Attorney General John D. Ashcroft announced yesterday that he has selected a senior FBI official and former federal prosecutor to serve as interim U.S. attorney for the District.
Kenneth L. Wainstein, who was chief of staff to FBI Director Robert S. Mueller III, was sworn in yesterday at U.S. District Court, taking charge of the largest U.S. attorney's office in the country.
The news ends days of speculation about who will succeed Roscoe C. Howard Jr., who announced May 18 that he was stepping down after nearly three years in the job. Howard, whose last day was yesterday, is going into private practice.
Wainstein, 42, handled numerous high-profile matters as a prosecutor for the office, including the case that led to the conviction of Carl Derek Cooper for the 1997 slayings of three people at a Starbucks coffeehouse. Last night he said he is excited to rejoin a staff he considers among the best in the country.
"There is no more satisfying or meaningful work than being a prosecutor in D.C.," he said.
Wainstein was the Bush administration's interim pick the last time the job opened up, serving for several months in 2001, before stepping aside when Howard was nominated. The president chooses U.S. attorneys, subject to Senate confirmation. This time, Wainstein could emerge as the White House's permanent choice.
The Washington office is unique because it prosecutes local as well as federal crimes. Despite its size and status, it has been passed over by the Justice Department in recent years for important cases. Many such cases, particularly involving terrorism, have ended up in New York or Virginia.
With his connections to the highest levels of the Justice Department, Wainstein could be in a stronger position to push to get the kind of major cases the office traditionally has handled.
"There are a lot of big cases out there, a lot of big investigations, and whenever a case like that arises, I'm going to urge that we have a substantial role," Wainstein said.
The attorney general names interim leaders of U.S. attorney's offices, and those appointments are for no more than 120 days. After that, the chief judge of the U.S. District Court makes the temporary appointments, typically keeping the previous interim leaders.
With the presidential election about five months away, it is unclear whether the White House will move to permanently fill the job this year. Current and former federal prosecutors said that they believed Wainstein would rank high on any list compiled by the Bush administration but that others could emerge if Sen. John F. Kerry (Mass.), the presumptive Democratic presidential nominee, defeats President Bush in November.
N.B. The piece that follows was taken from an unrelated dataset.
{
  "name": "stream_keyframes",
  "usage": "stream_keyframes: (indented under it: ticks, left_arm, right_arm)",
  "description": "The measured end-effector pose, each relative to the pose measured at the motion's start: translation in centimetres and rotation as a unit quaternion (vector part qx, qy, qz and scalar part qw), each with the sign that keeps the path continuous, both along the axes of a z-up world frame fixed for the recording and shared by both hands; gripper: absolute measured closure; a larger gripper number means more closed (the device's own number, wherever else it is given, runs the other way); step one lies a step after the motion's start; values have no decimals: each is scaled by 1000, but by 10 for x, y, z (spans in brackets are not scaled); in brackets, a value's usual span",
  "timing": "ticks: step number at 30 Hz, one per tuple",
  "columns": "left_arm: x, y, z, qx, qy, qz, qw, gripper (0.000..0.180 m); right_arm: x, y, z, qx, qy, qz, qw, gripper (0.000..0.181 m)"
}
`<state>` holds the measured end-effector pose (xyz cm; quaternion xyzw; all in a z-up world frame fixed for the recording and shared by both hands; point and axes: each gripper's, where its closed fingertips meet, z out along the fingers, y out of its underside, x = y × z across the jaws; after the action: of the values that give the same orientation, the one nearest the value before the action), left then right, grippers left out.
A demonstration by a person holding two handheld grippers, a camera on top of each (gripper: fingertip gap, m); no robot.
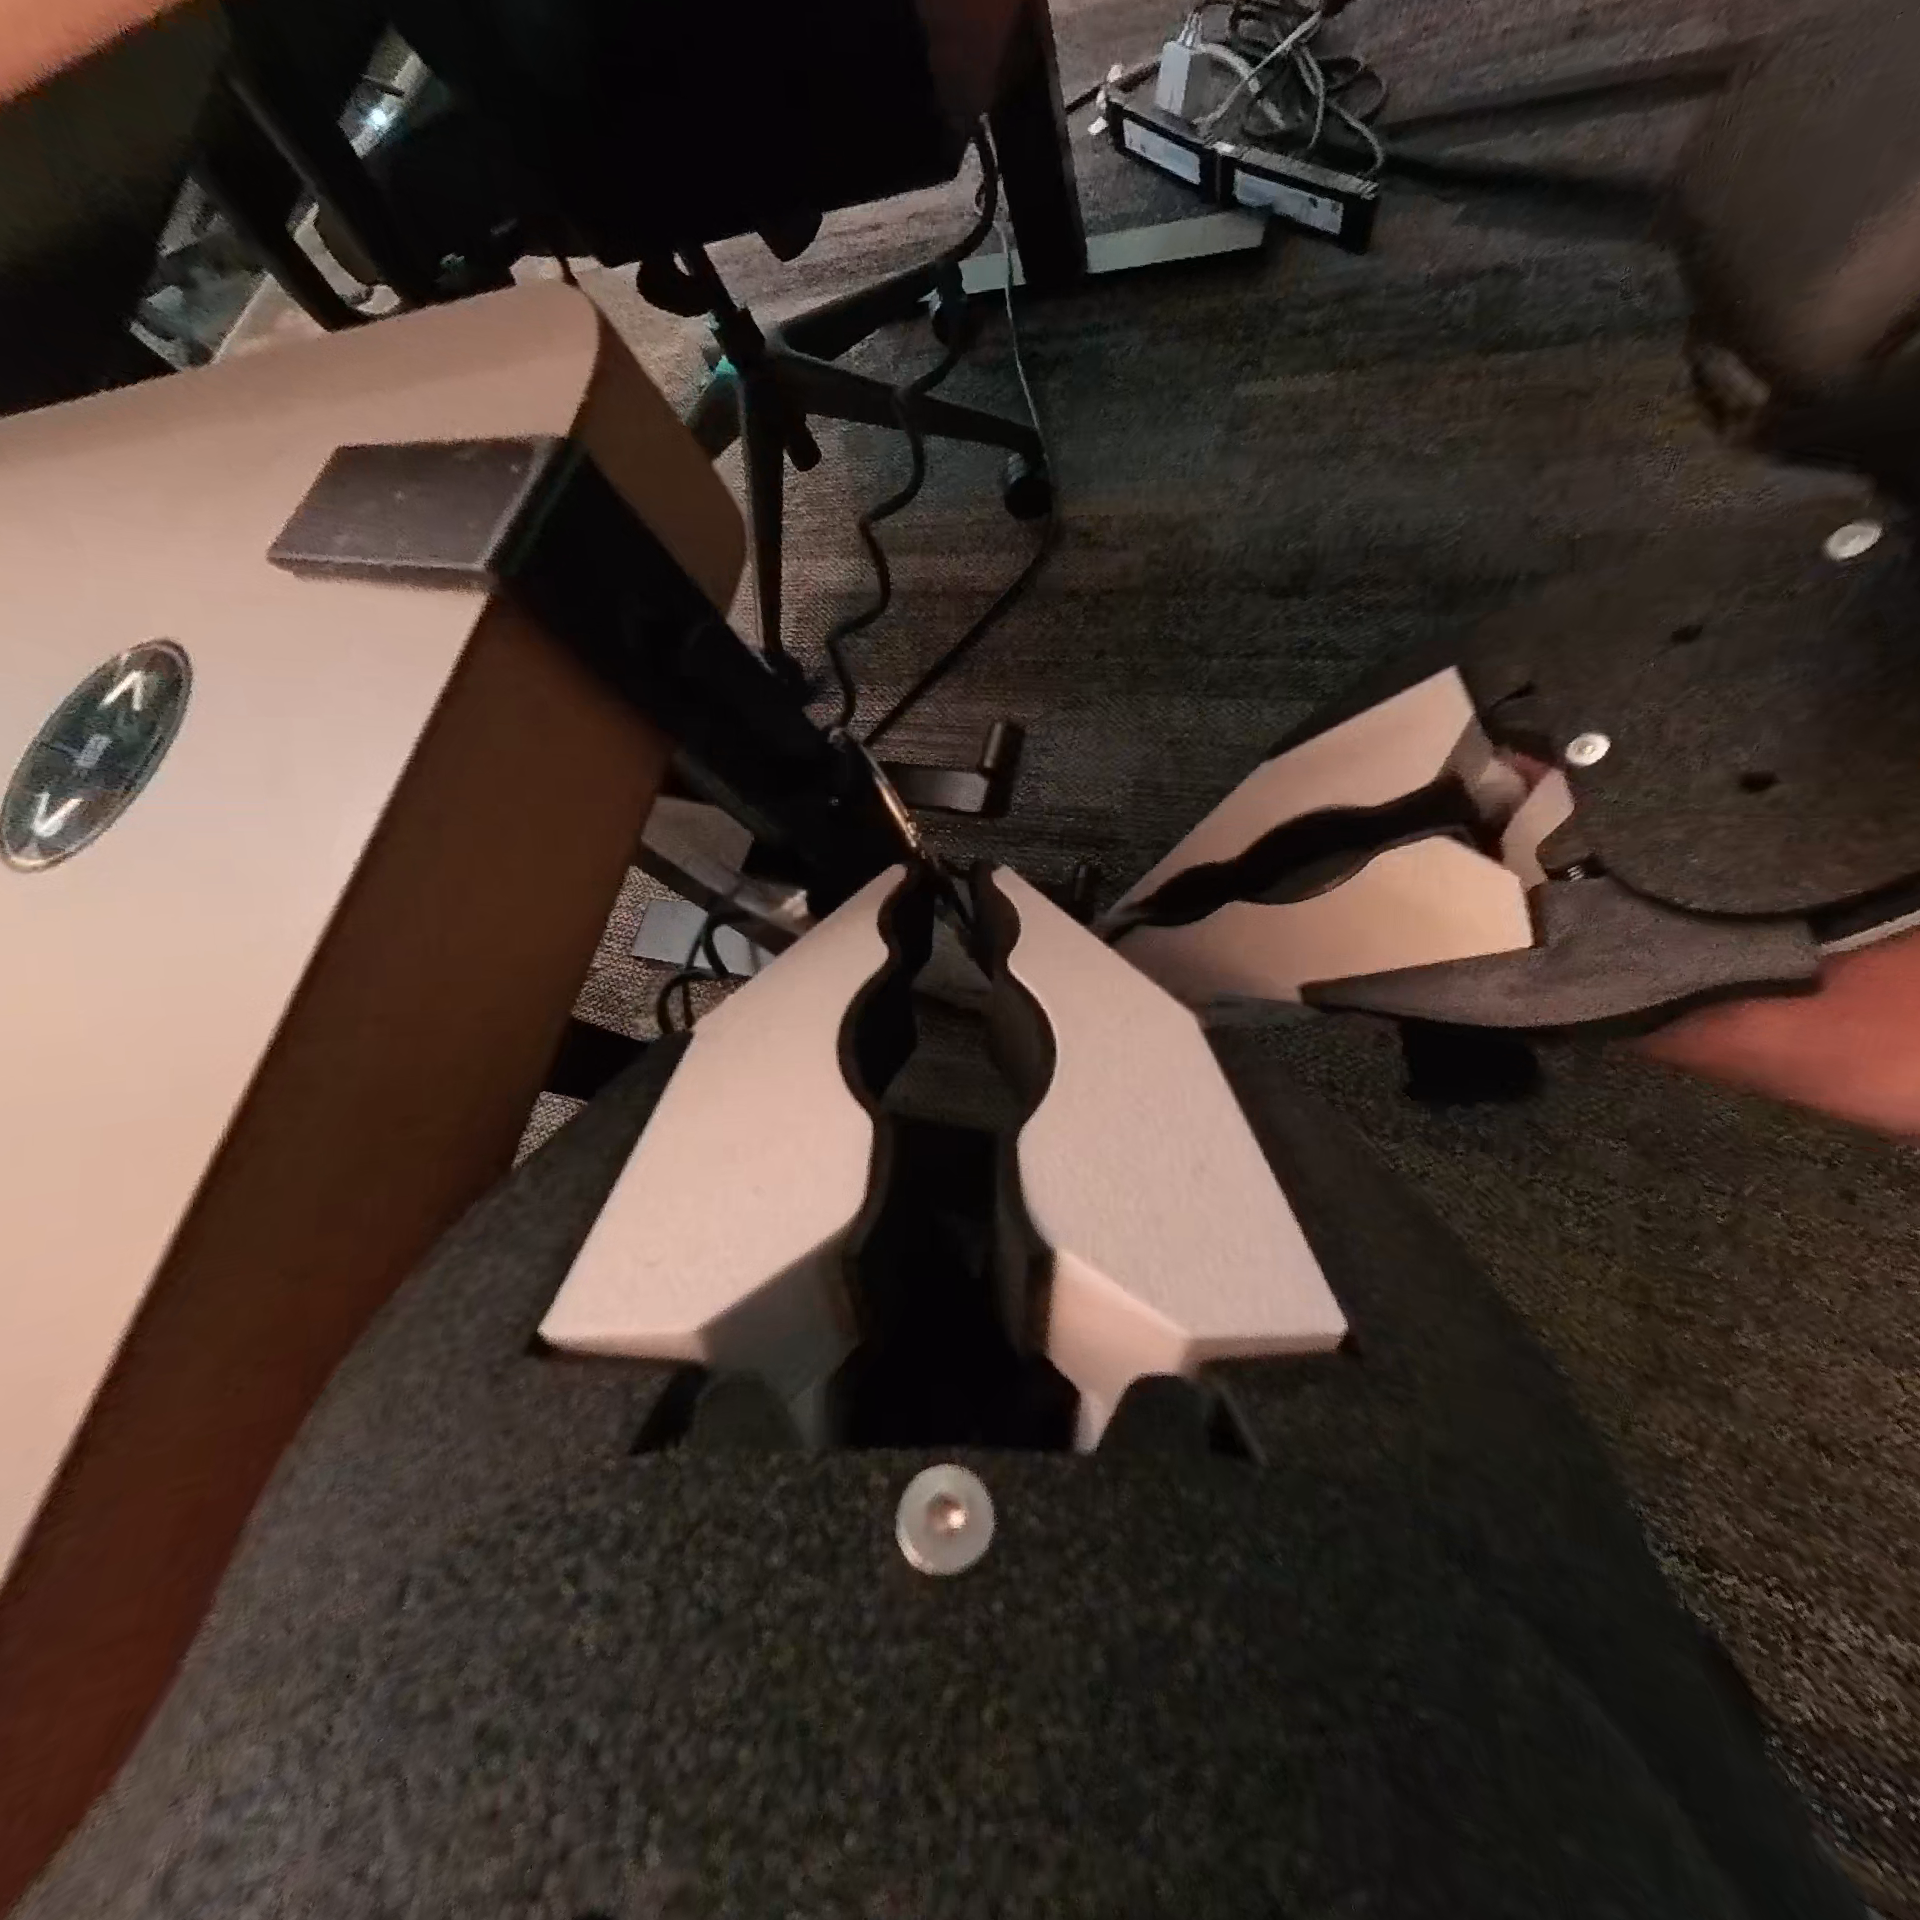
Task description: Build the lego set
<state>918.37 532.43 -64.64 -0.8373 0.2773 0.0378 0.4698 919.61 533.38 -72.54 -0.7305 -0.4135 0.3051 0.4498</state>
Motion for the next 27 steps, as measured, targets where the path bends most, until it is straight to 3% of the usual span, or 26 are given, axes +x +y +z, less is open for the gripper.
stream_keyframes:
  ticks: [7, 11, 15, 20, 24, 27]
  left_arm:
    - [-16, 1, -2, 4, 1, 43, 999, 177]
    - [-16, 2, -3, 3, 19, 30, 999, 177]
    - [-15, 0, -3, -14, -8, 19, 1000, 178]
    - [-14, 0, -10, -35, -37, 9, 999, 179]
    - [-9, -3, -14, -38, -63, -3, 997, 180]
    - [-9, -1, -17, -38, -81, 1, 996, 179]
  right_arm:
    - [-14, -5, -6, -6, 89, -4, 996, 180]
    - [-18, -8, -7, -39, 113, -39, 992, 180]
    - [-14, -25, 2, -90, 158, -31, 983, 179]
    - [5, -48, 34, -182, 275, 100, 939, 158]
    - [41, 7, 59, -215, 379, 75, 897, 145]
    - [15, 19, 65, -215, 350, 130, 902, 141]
Asked about his long-term prospects, Wainstein was circumspect, saying he is thrilled to be in the job. "I would be honored to serve any length of time," he said.
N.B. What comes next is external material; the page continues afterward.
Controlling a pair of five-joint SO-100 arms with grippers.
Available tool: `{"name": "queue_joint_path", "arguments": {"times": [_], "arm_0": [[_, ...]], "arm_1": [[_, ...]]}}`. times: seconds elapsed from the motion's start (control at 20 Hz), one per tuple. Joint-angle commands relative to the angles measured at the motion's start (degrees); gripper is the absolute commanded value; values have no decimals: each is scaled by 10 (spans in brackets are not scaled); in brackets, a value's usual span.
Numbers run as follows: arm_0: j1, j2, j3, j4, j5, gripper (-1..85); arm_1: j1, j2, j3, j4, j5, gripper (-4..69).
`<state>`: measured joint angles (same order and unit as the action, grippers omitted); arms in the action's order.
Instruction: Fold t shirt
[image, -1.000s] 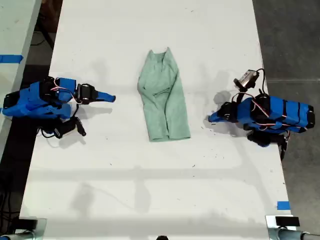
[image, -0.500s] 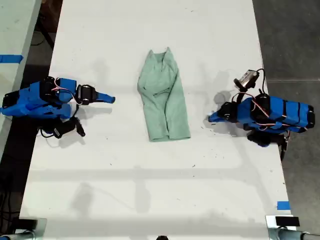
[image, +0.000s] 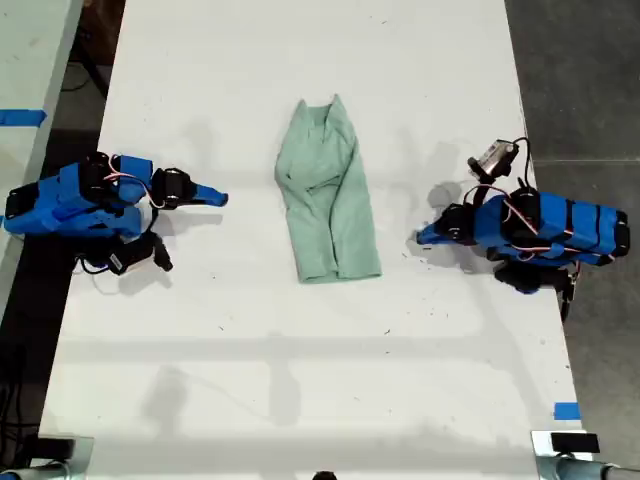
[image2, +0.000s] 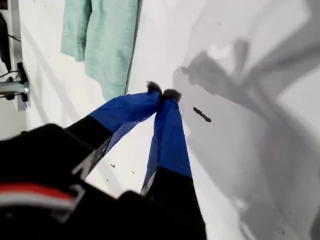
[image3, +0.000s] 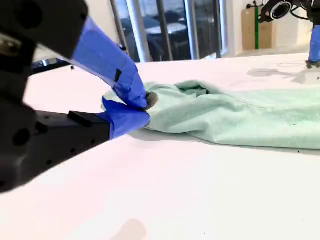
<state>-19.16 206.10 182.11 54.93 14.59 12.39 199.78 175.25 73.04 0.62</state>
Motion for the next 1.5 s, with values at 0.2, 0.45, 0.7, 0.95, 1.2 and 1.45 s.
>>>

Unlike other cities, many of which have elected prosecutors, the community has no direct say in who gets the job in Washington. It remains unclear whether the Bush administration will seek advice from Mayor Anthony A. Williams (D), Del. Eleanor Holmes Norton (D) or other local officials.
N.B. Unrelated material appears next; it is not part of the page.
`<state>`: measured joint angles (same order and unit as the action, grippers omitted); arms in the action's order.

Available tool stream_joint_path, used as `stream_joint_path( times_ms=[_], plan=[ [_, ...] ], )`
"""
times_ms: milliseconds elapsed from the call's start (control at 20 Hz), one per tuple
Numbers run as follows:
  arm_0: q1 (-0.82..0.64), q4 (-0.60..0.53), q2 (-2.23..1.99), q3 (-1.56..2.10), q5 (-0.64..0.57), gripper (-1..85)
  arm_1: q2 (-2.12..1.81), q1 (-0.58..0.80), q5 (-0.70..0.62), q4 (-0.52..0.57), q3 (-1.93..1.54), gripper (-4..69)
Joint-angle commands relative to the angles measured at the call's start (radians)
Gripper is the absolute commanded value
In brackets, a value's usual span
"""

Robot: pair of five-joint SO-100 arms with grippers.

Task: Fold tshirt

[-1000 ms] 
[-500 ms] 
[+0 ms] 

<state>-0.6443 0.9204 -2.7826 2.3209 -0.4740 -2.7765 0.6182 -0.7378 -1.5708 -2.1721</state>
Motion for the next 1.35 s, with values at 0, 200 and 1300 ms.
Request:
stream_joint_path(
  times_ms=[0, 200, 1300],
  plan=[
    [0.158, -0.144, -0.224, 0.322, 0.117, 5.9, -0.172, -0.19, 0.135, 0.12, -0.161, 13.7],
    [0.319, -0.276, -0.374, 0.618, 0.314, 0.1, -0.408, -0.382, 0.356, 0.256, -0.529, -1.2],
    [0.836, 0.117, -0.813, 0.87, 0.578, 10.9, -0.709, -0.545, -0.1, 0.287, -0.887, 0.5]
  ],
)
In a letter this week, Norton urged Bush to appoint someone who lives in the District or would be willing to move there. Howard lives in Virginia, a sore point with some D.C. officials.
Wainstein grew up in Alexandria and lives there now but said he understands the feelings of Norton and others in the city. "I think that's an understandable concern on the part of residents of the District, and I would be willing to move into D.C.," he said.
Ashcroft did not offer any indication about the administration's long-range intentions yesterday but praised Wainstein, who had a high-ranking job at the Justice Department before moving to the FBI in July 2002.
"Ken has served our nation with distinction for years, fighting gang violence and working to keep hardened criminals off the street," Ashcroft said in a statement.
Wainstein began work as a prosecutor in 1989 with the U.S. attorney's office in New York. He moved to the prosecutor's office in Washington in 1992, staying until August 2001, when he became the Justice Department's director of the Executive Office for U.S. Attorneys. He later became the FBI's general counsel and Mueller's chief of staff as the agency focused on counterterrorism.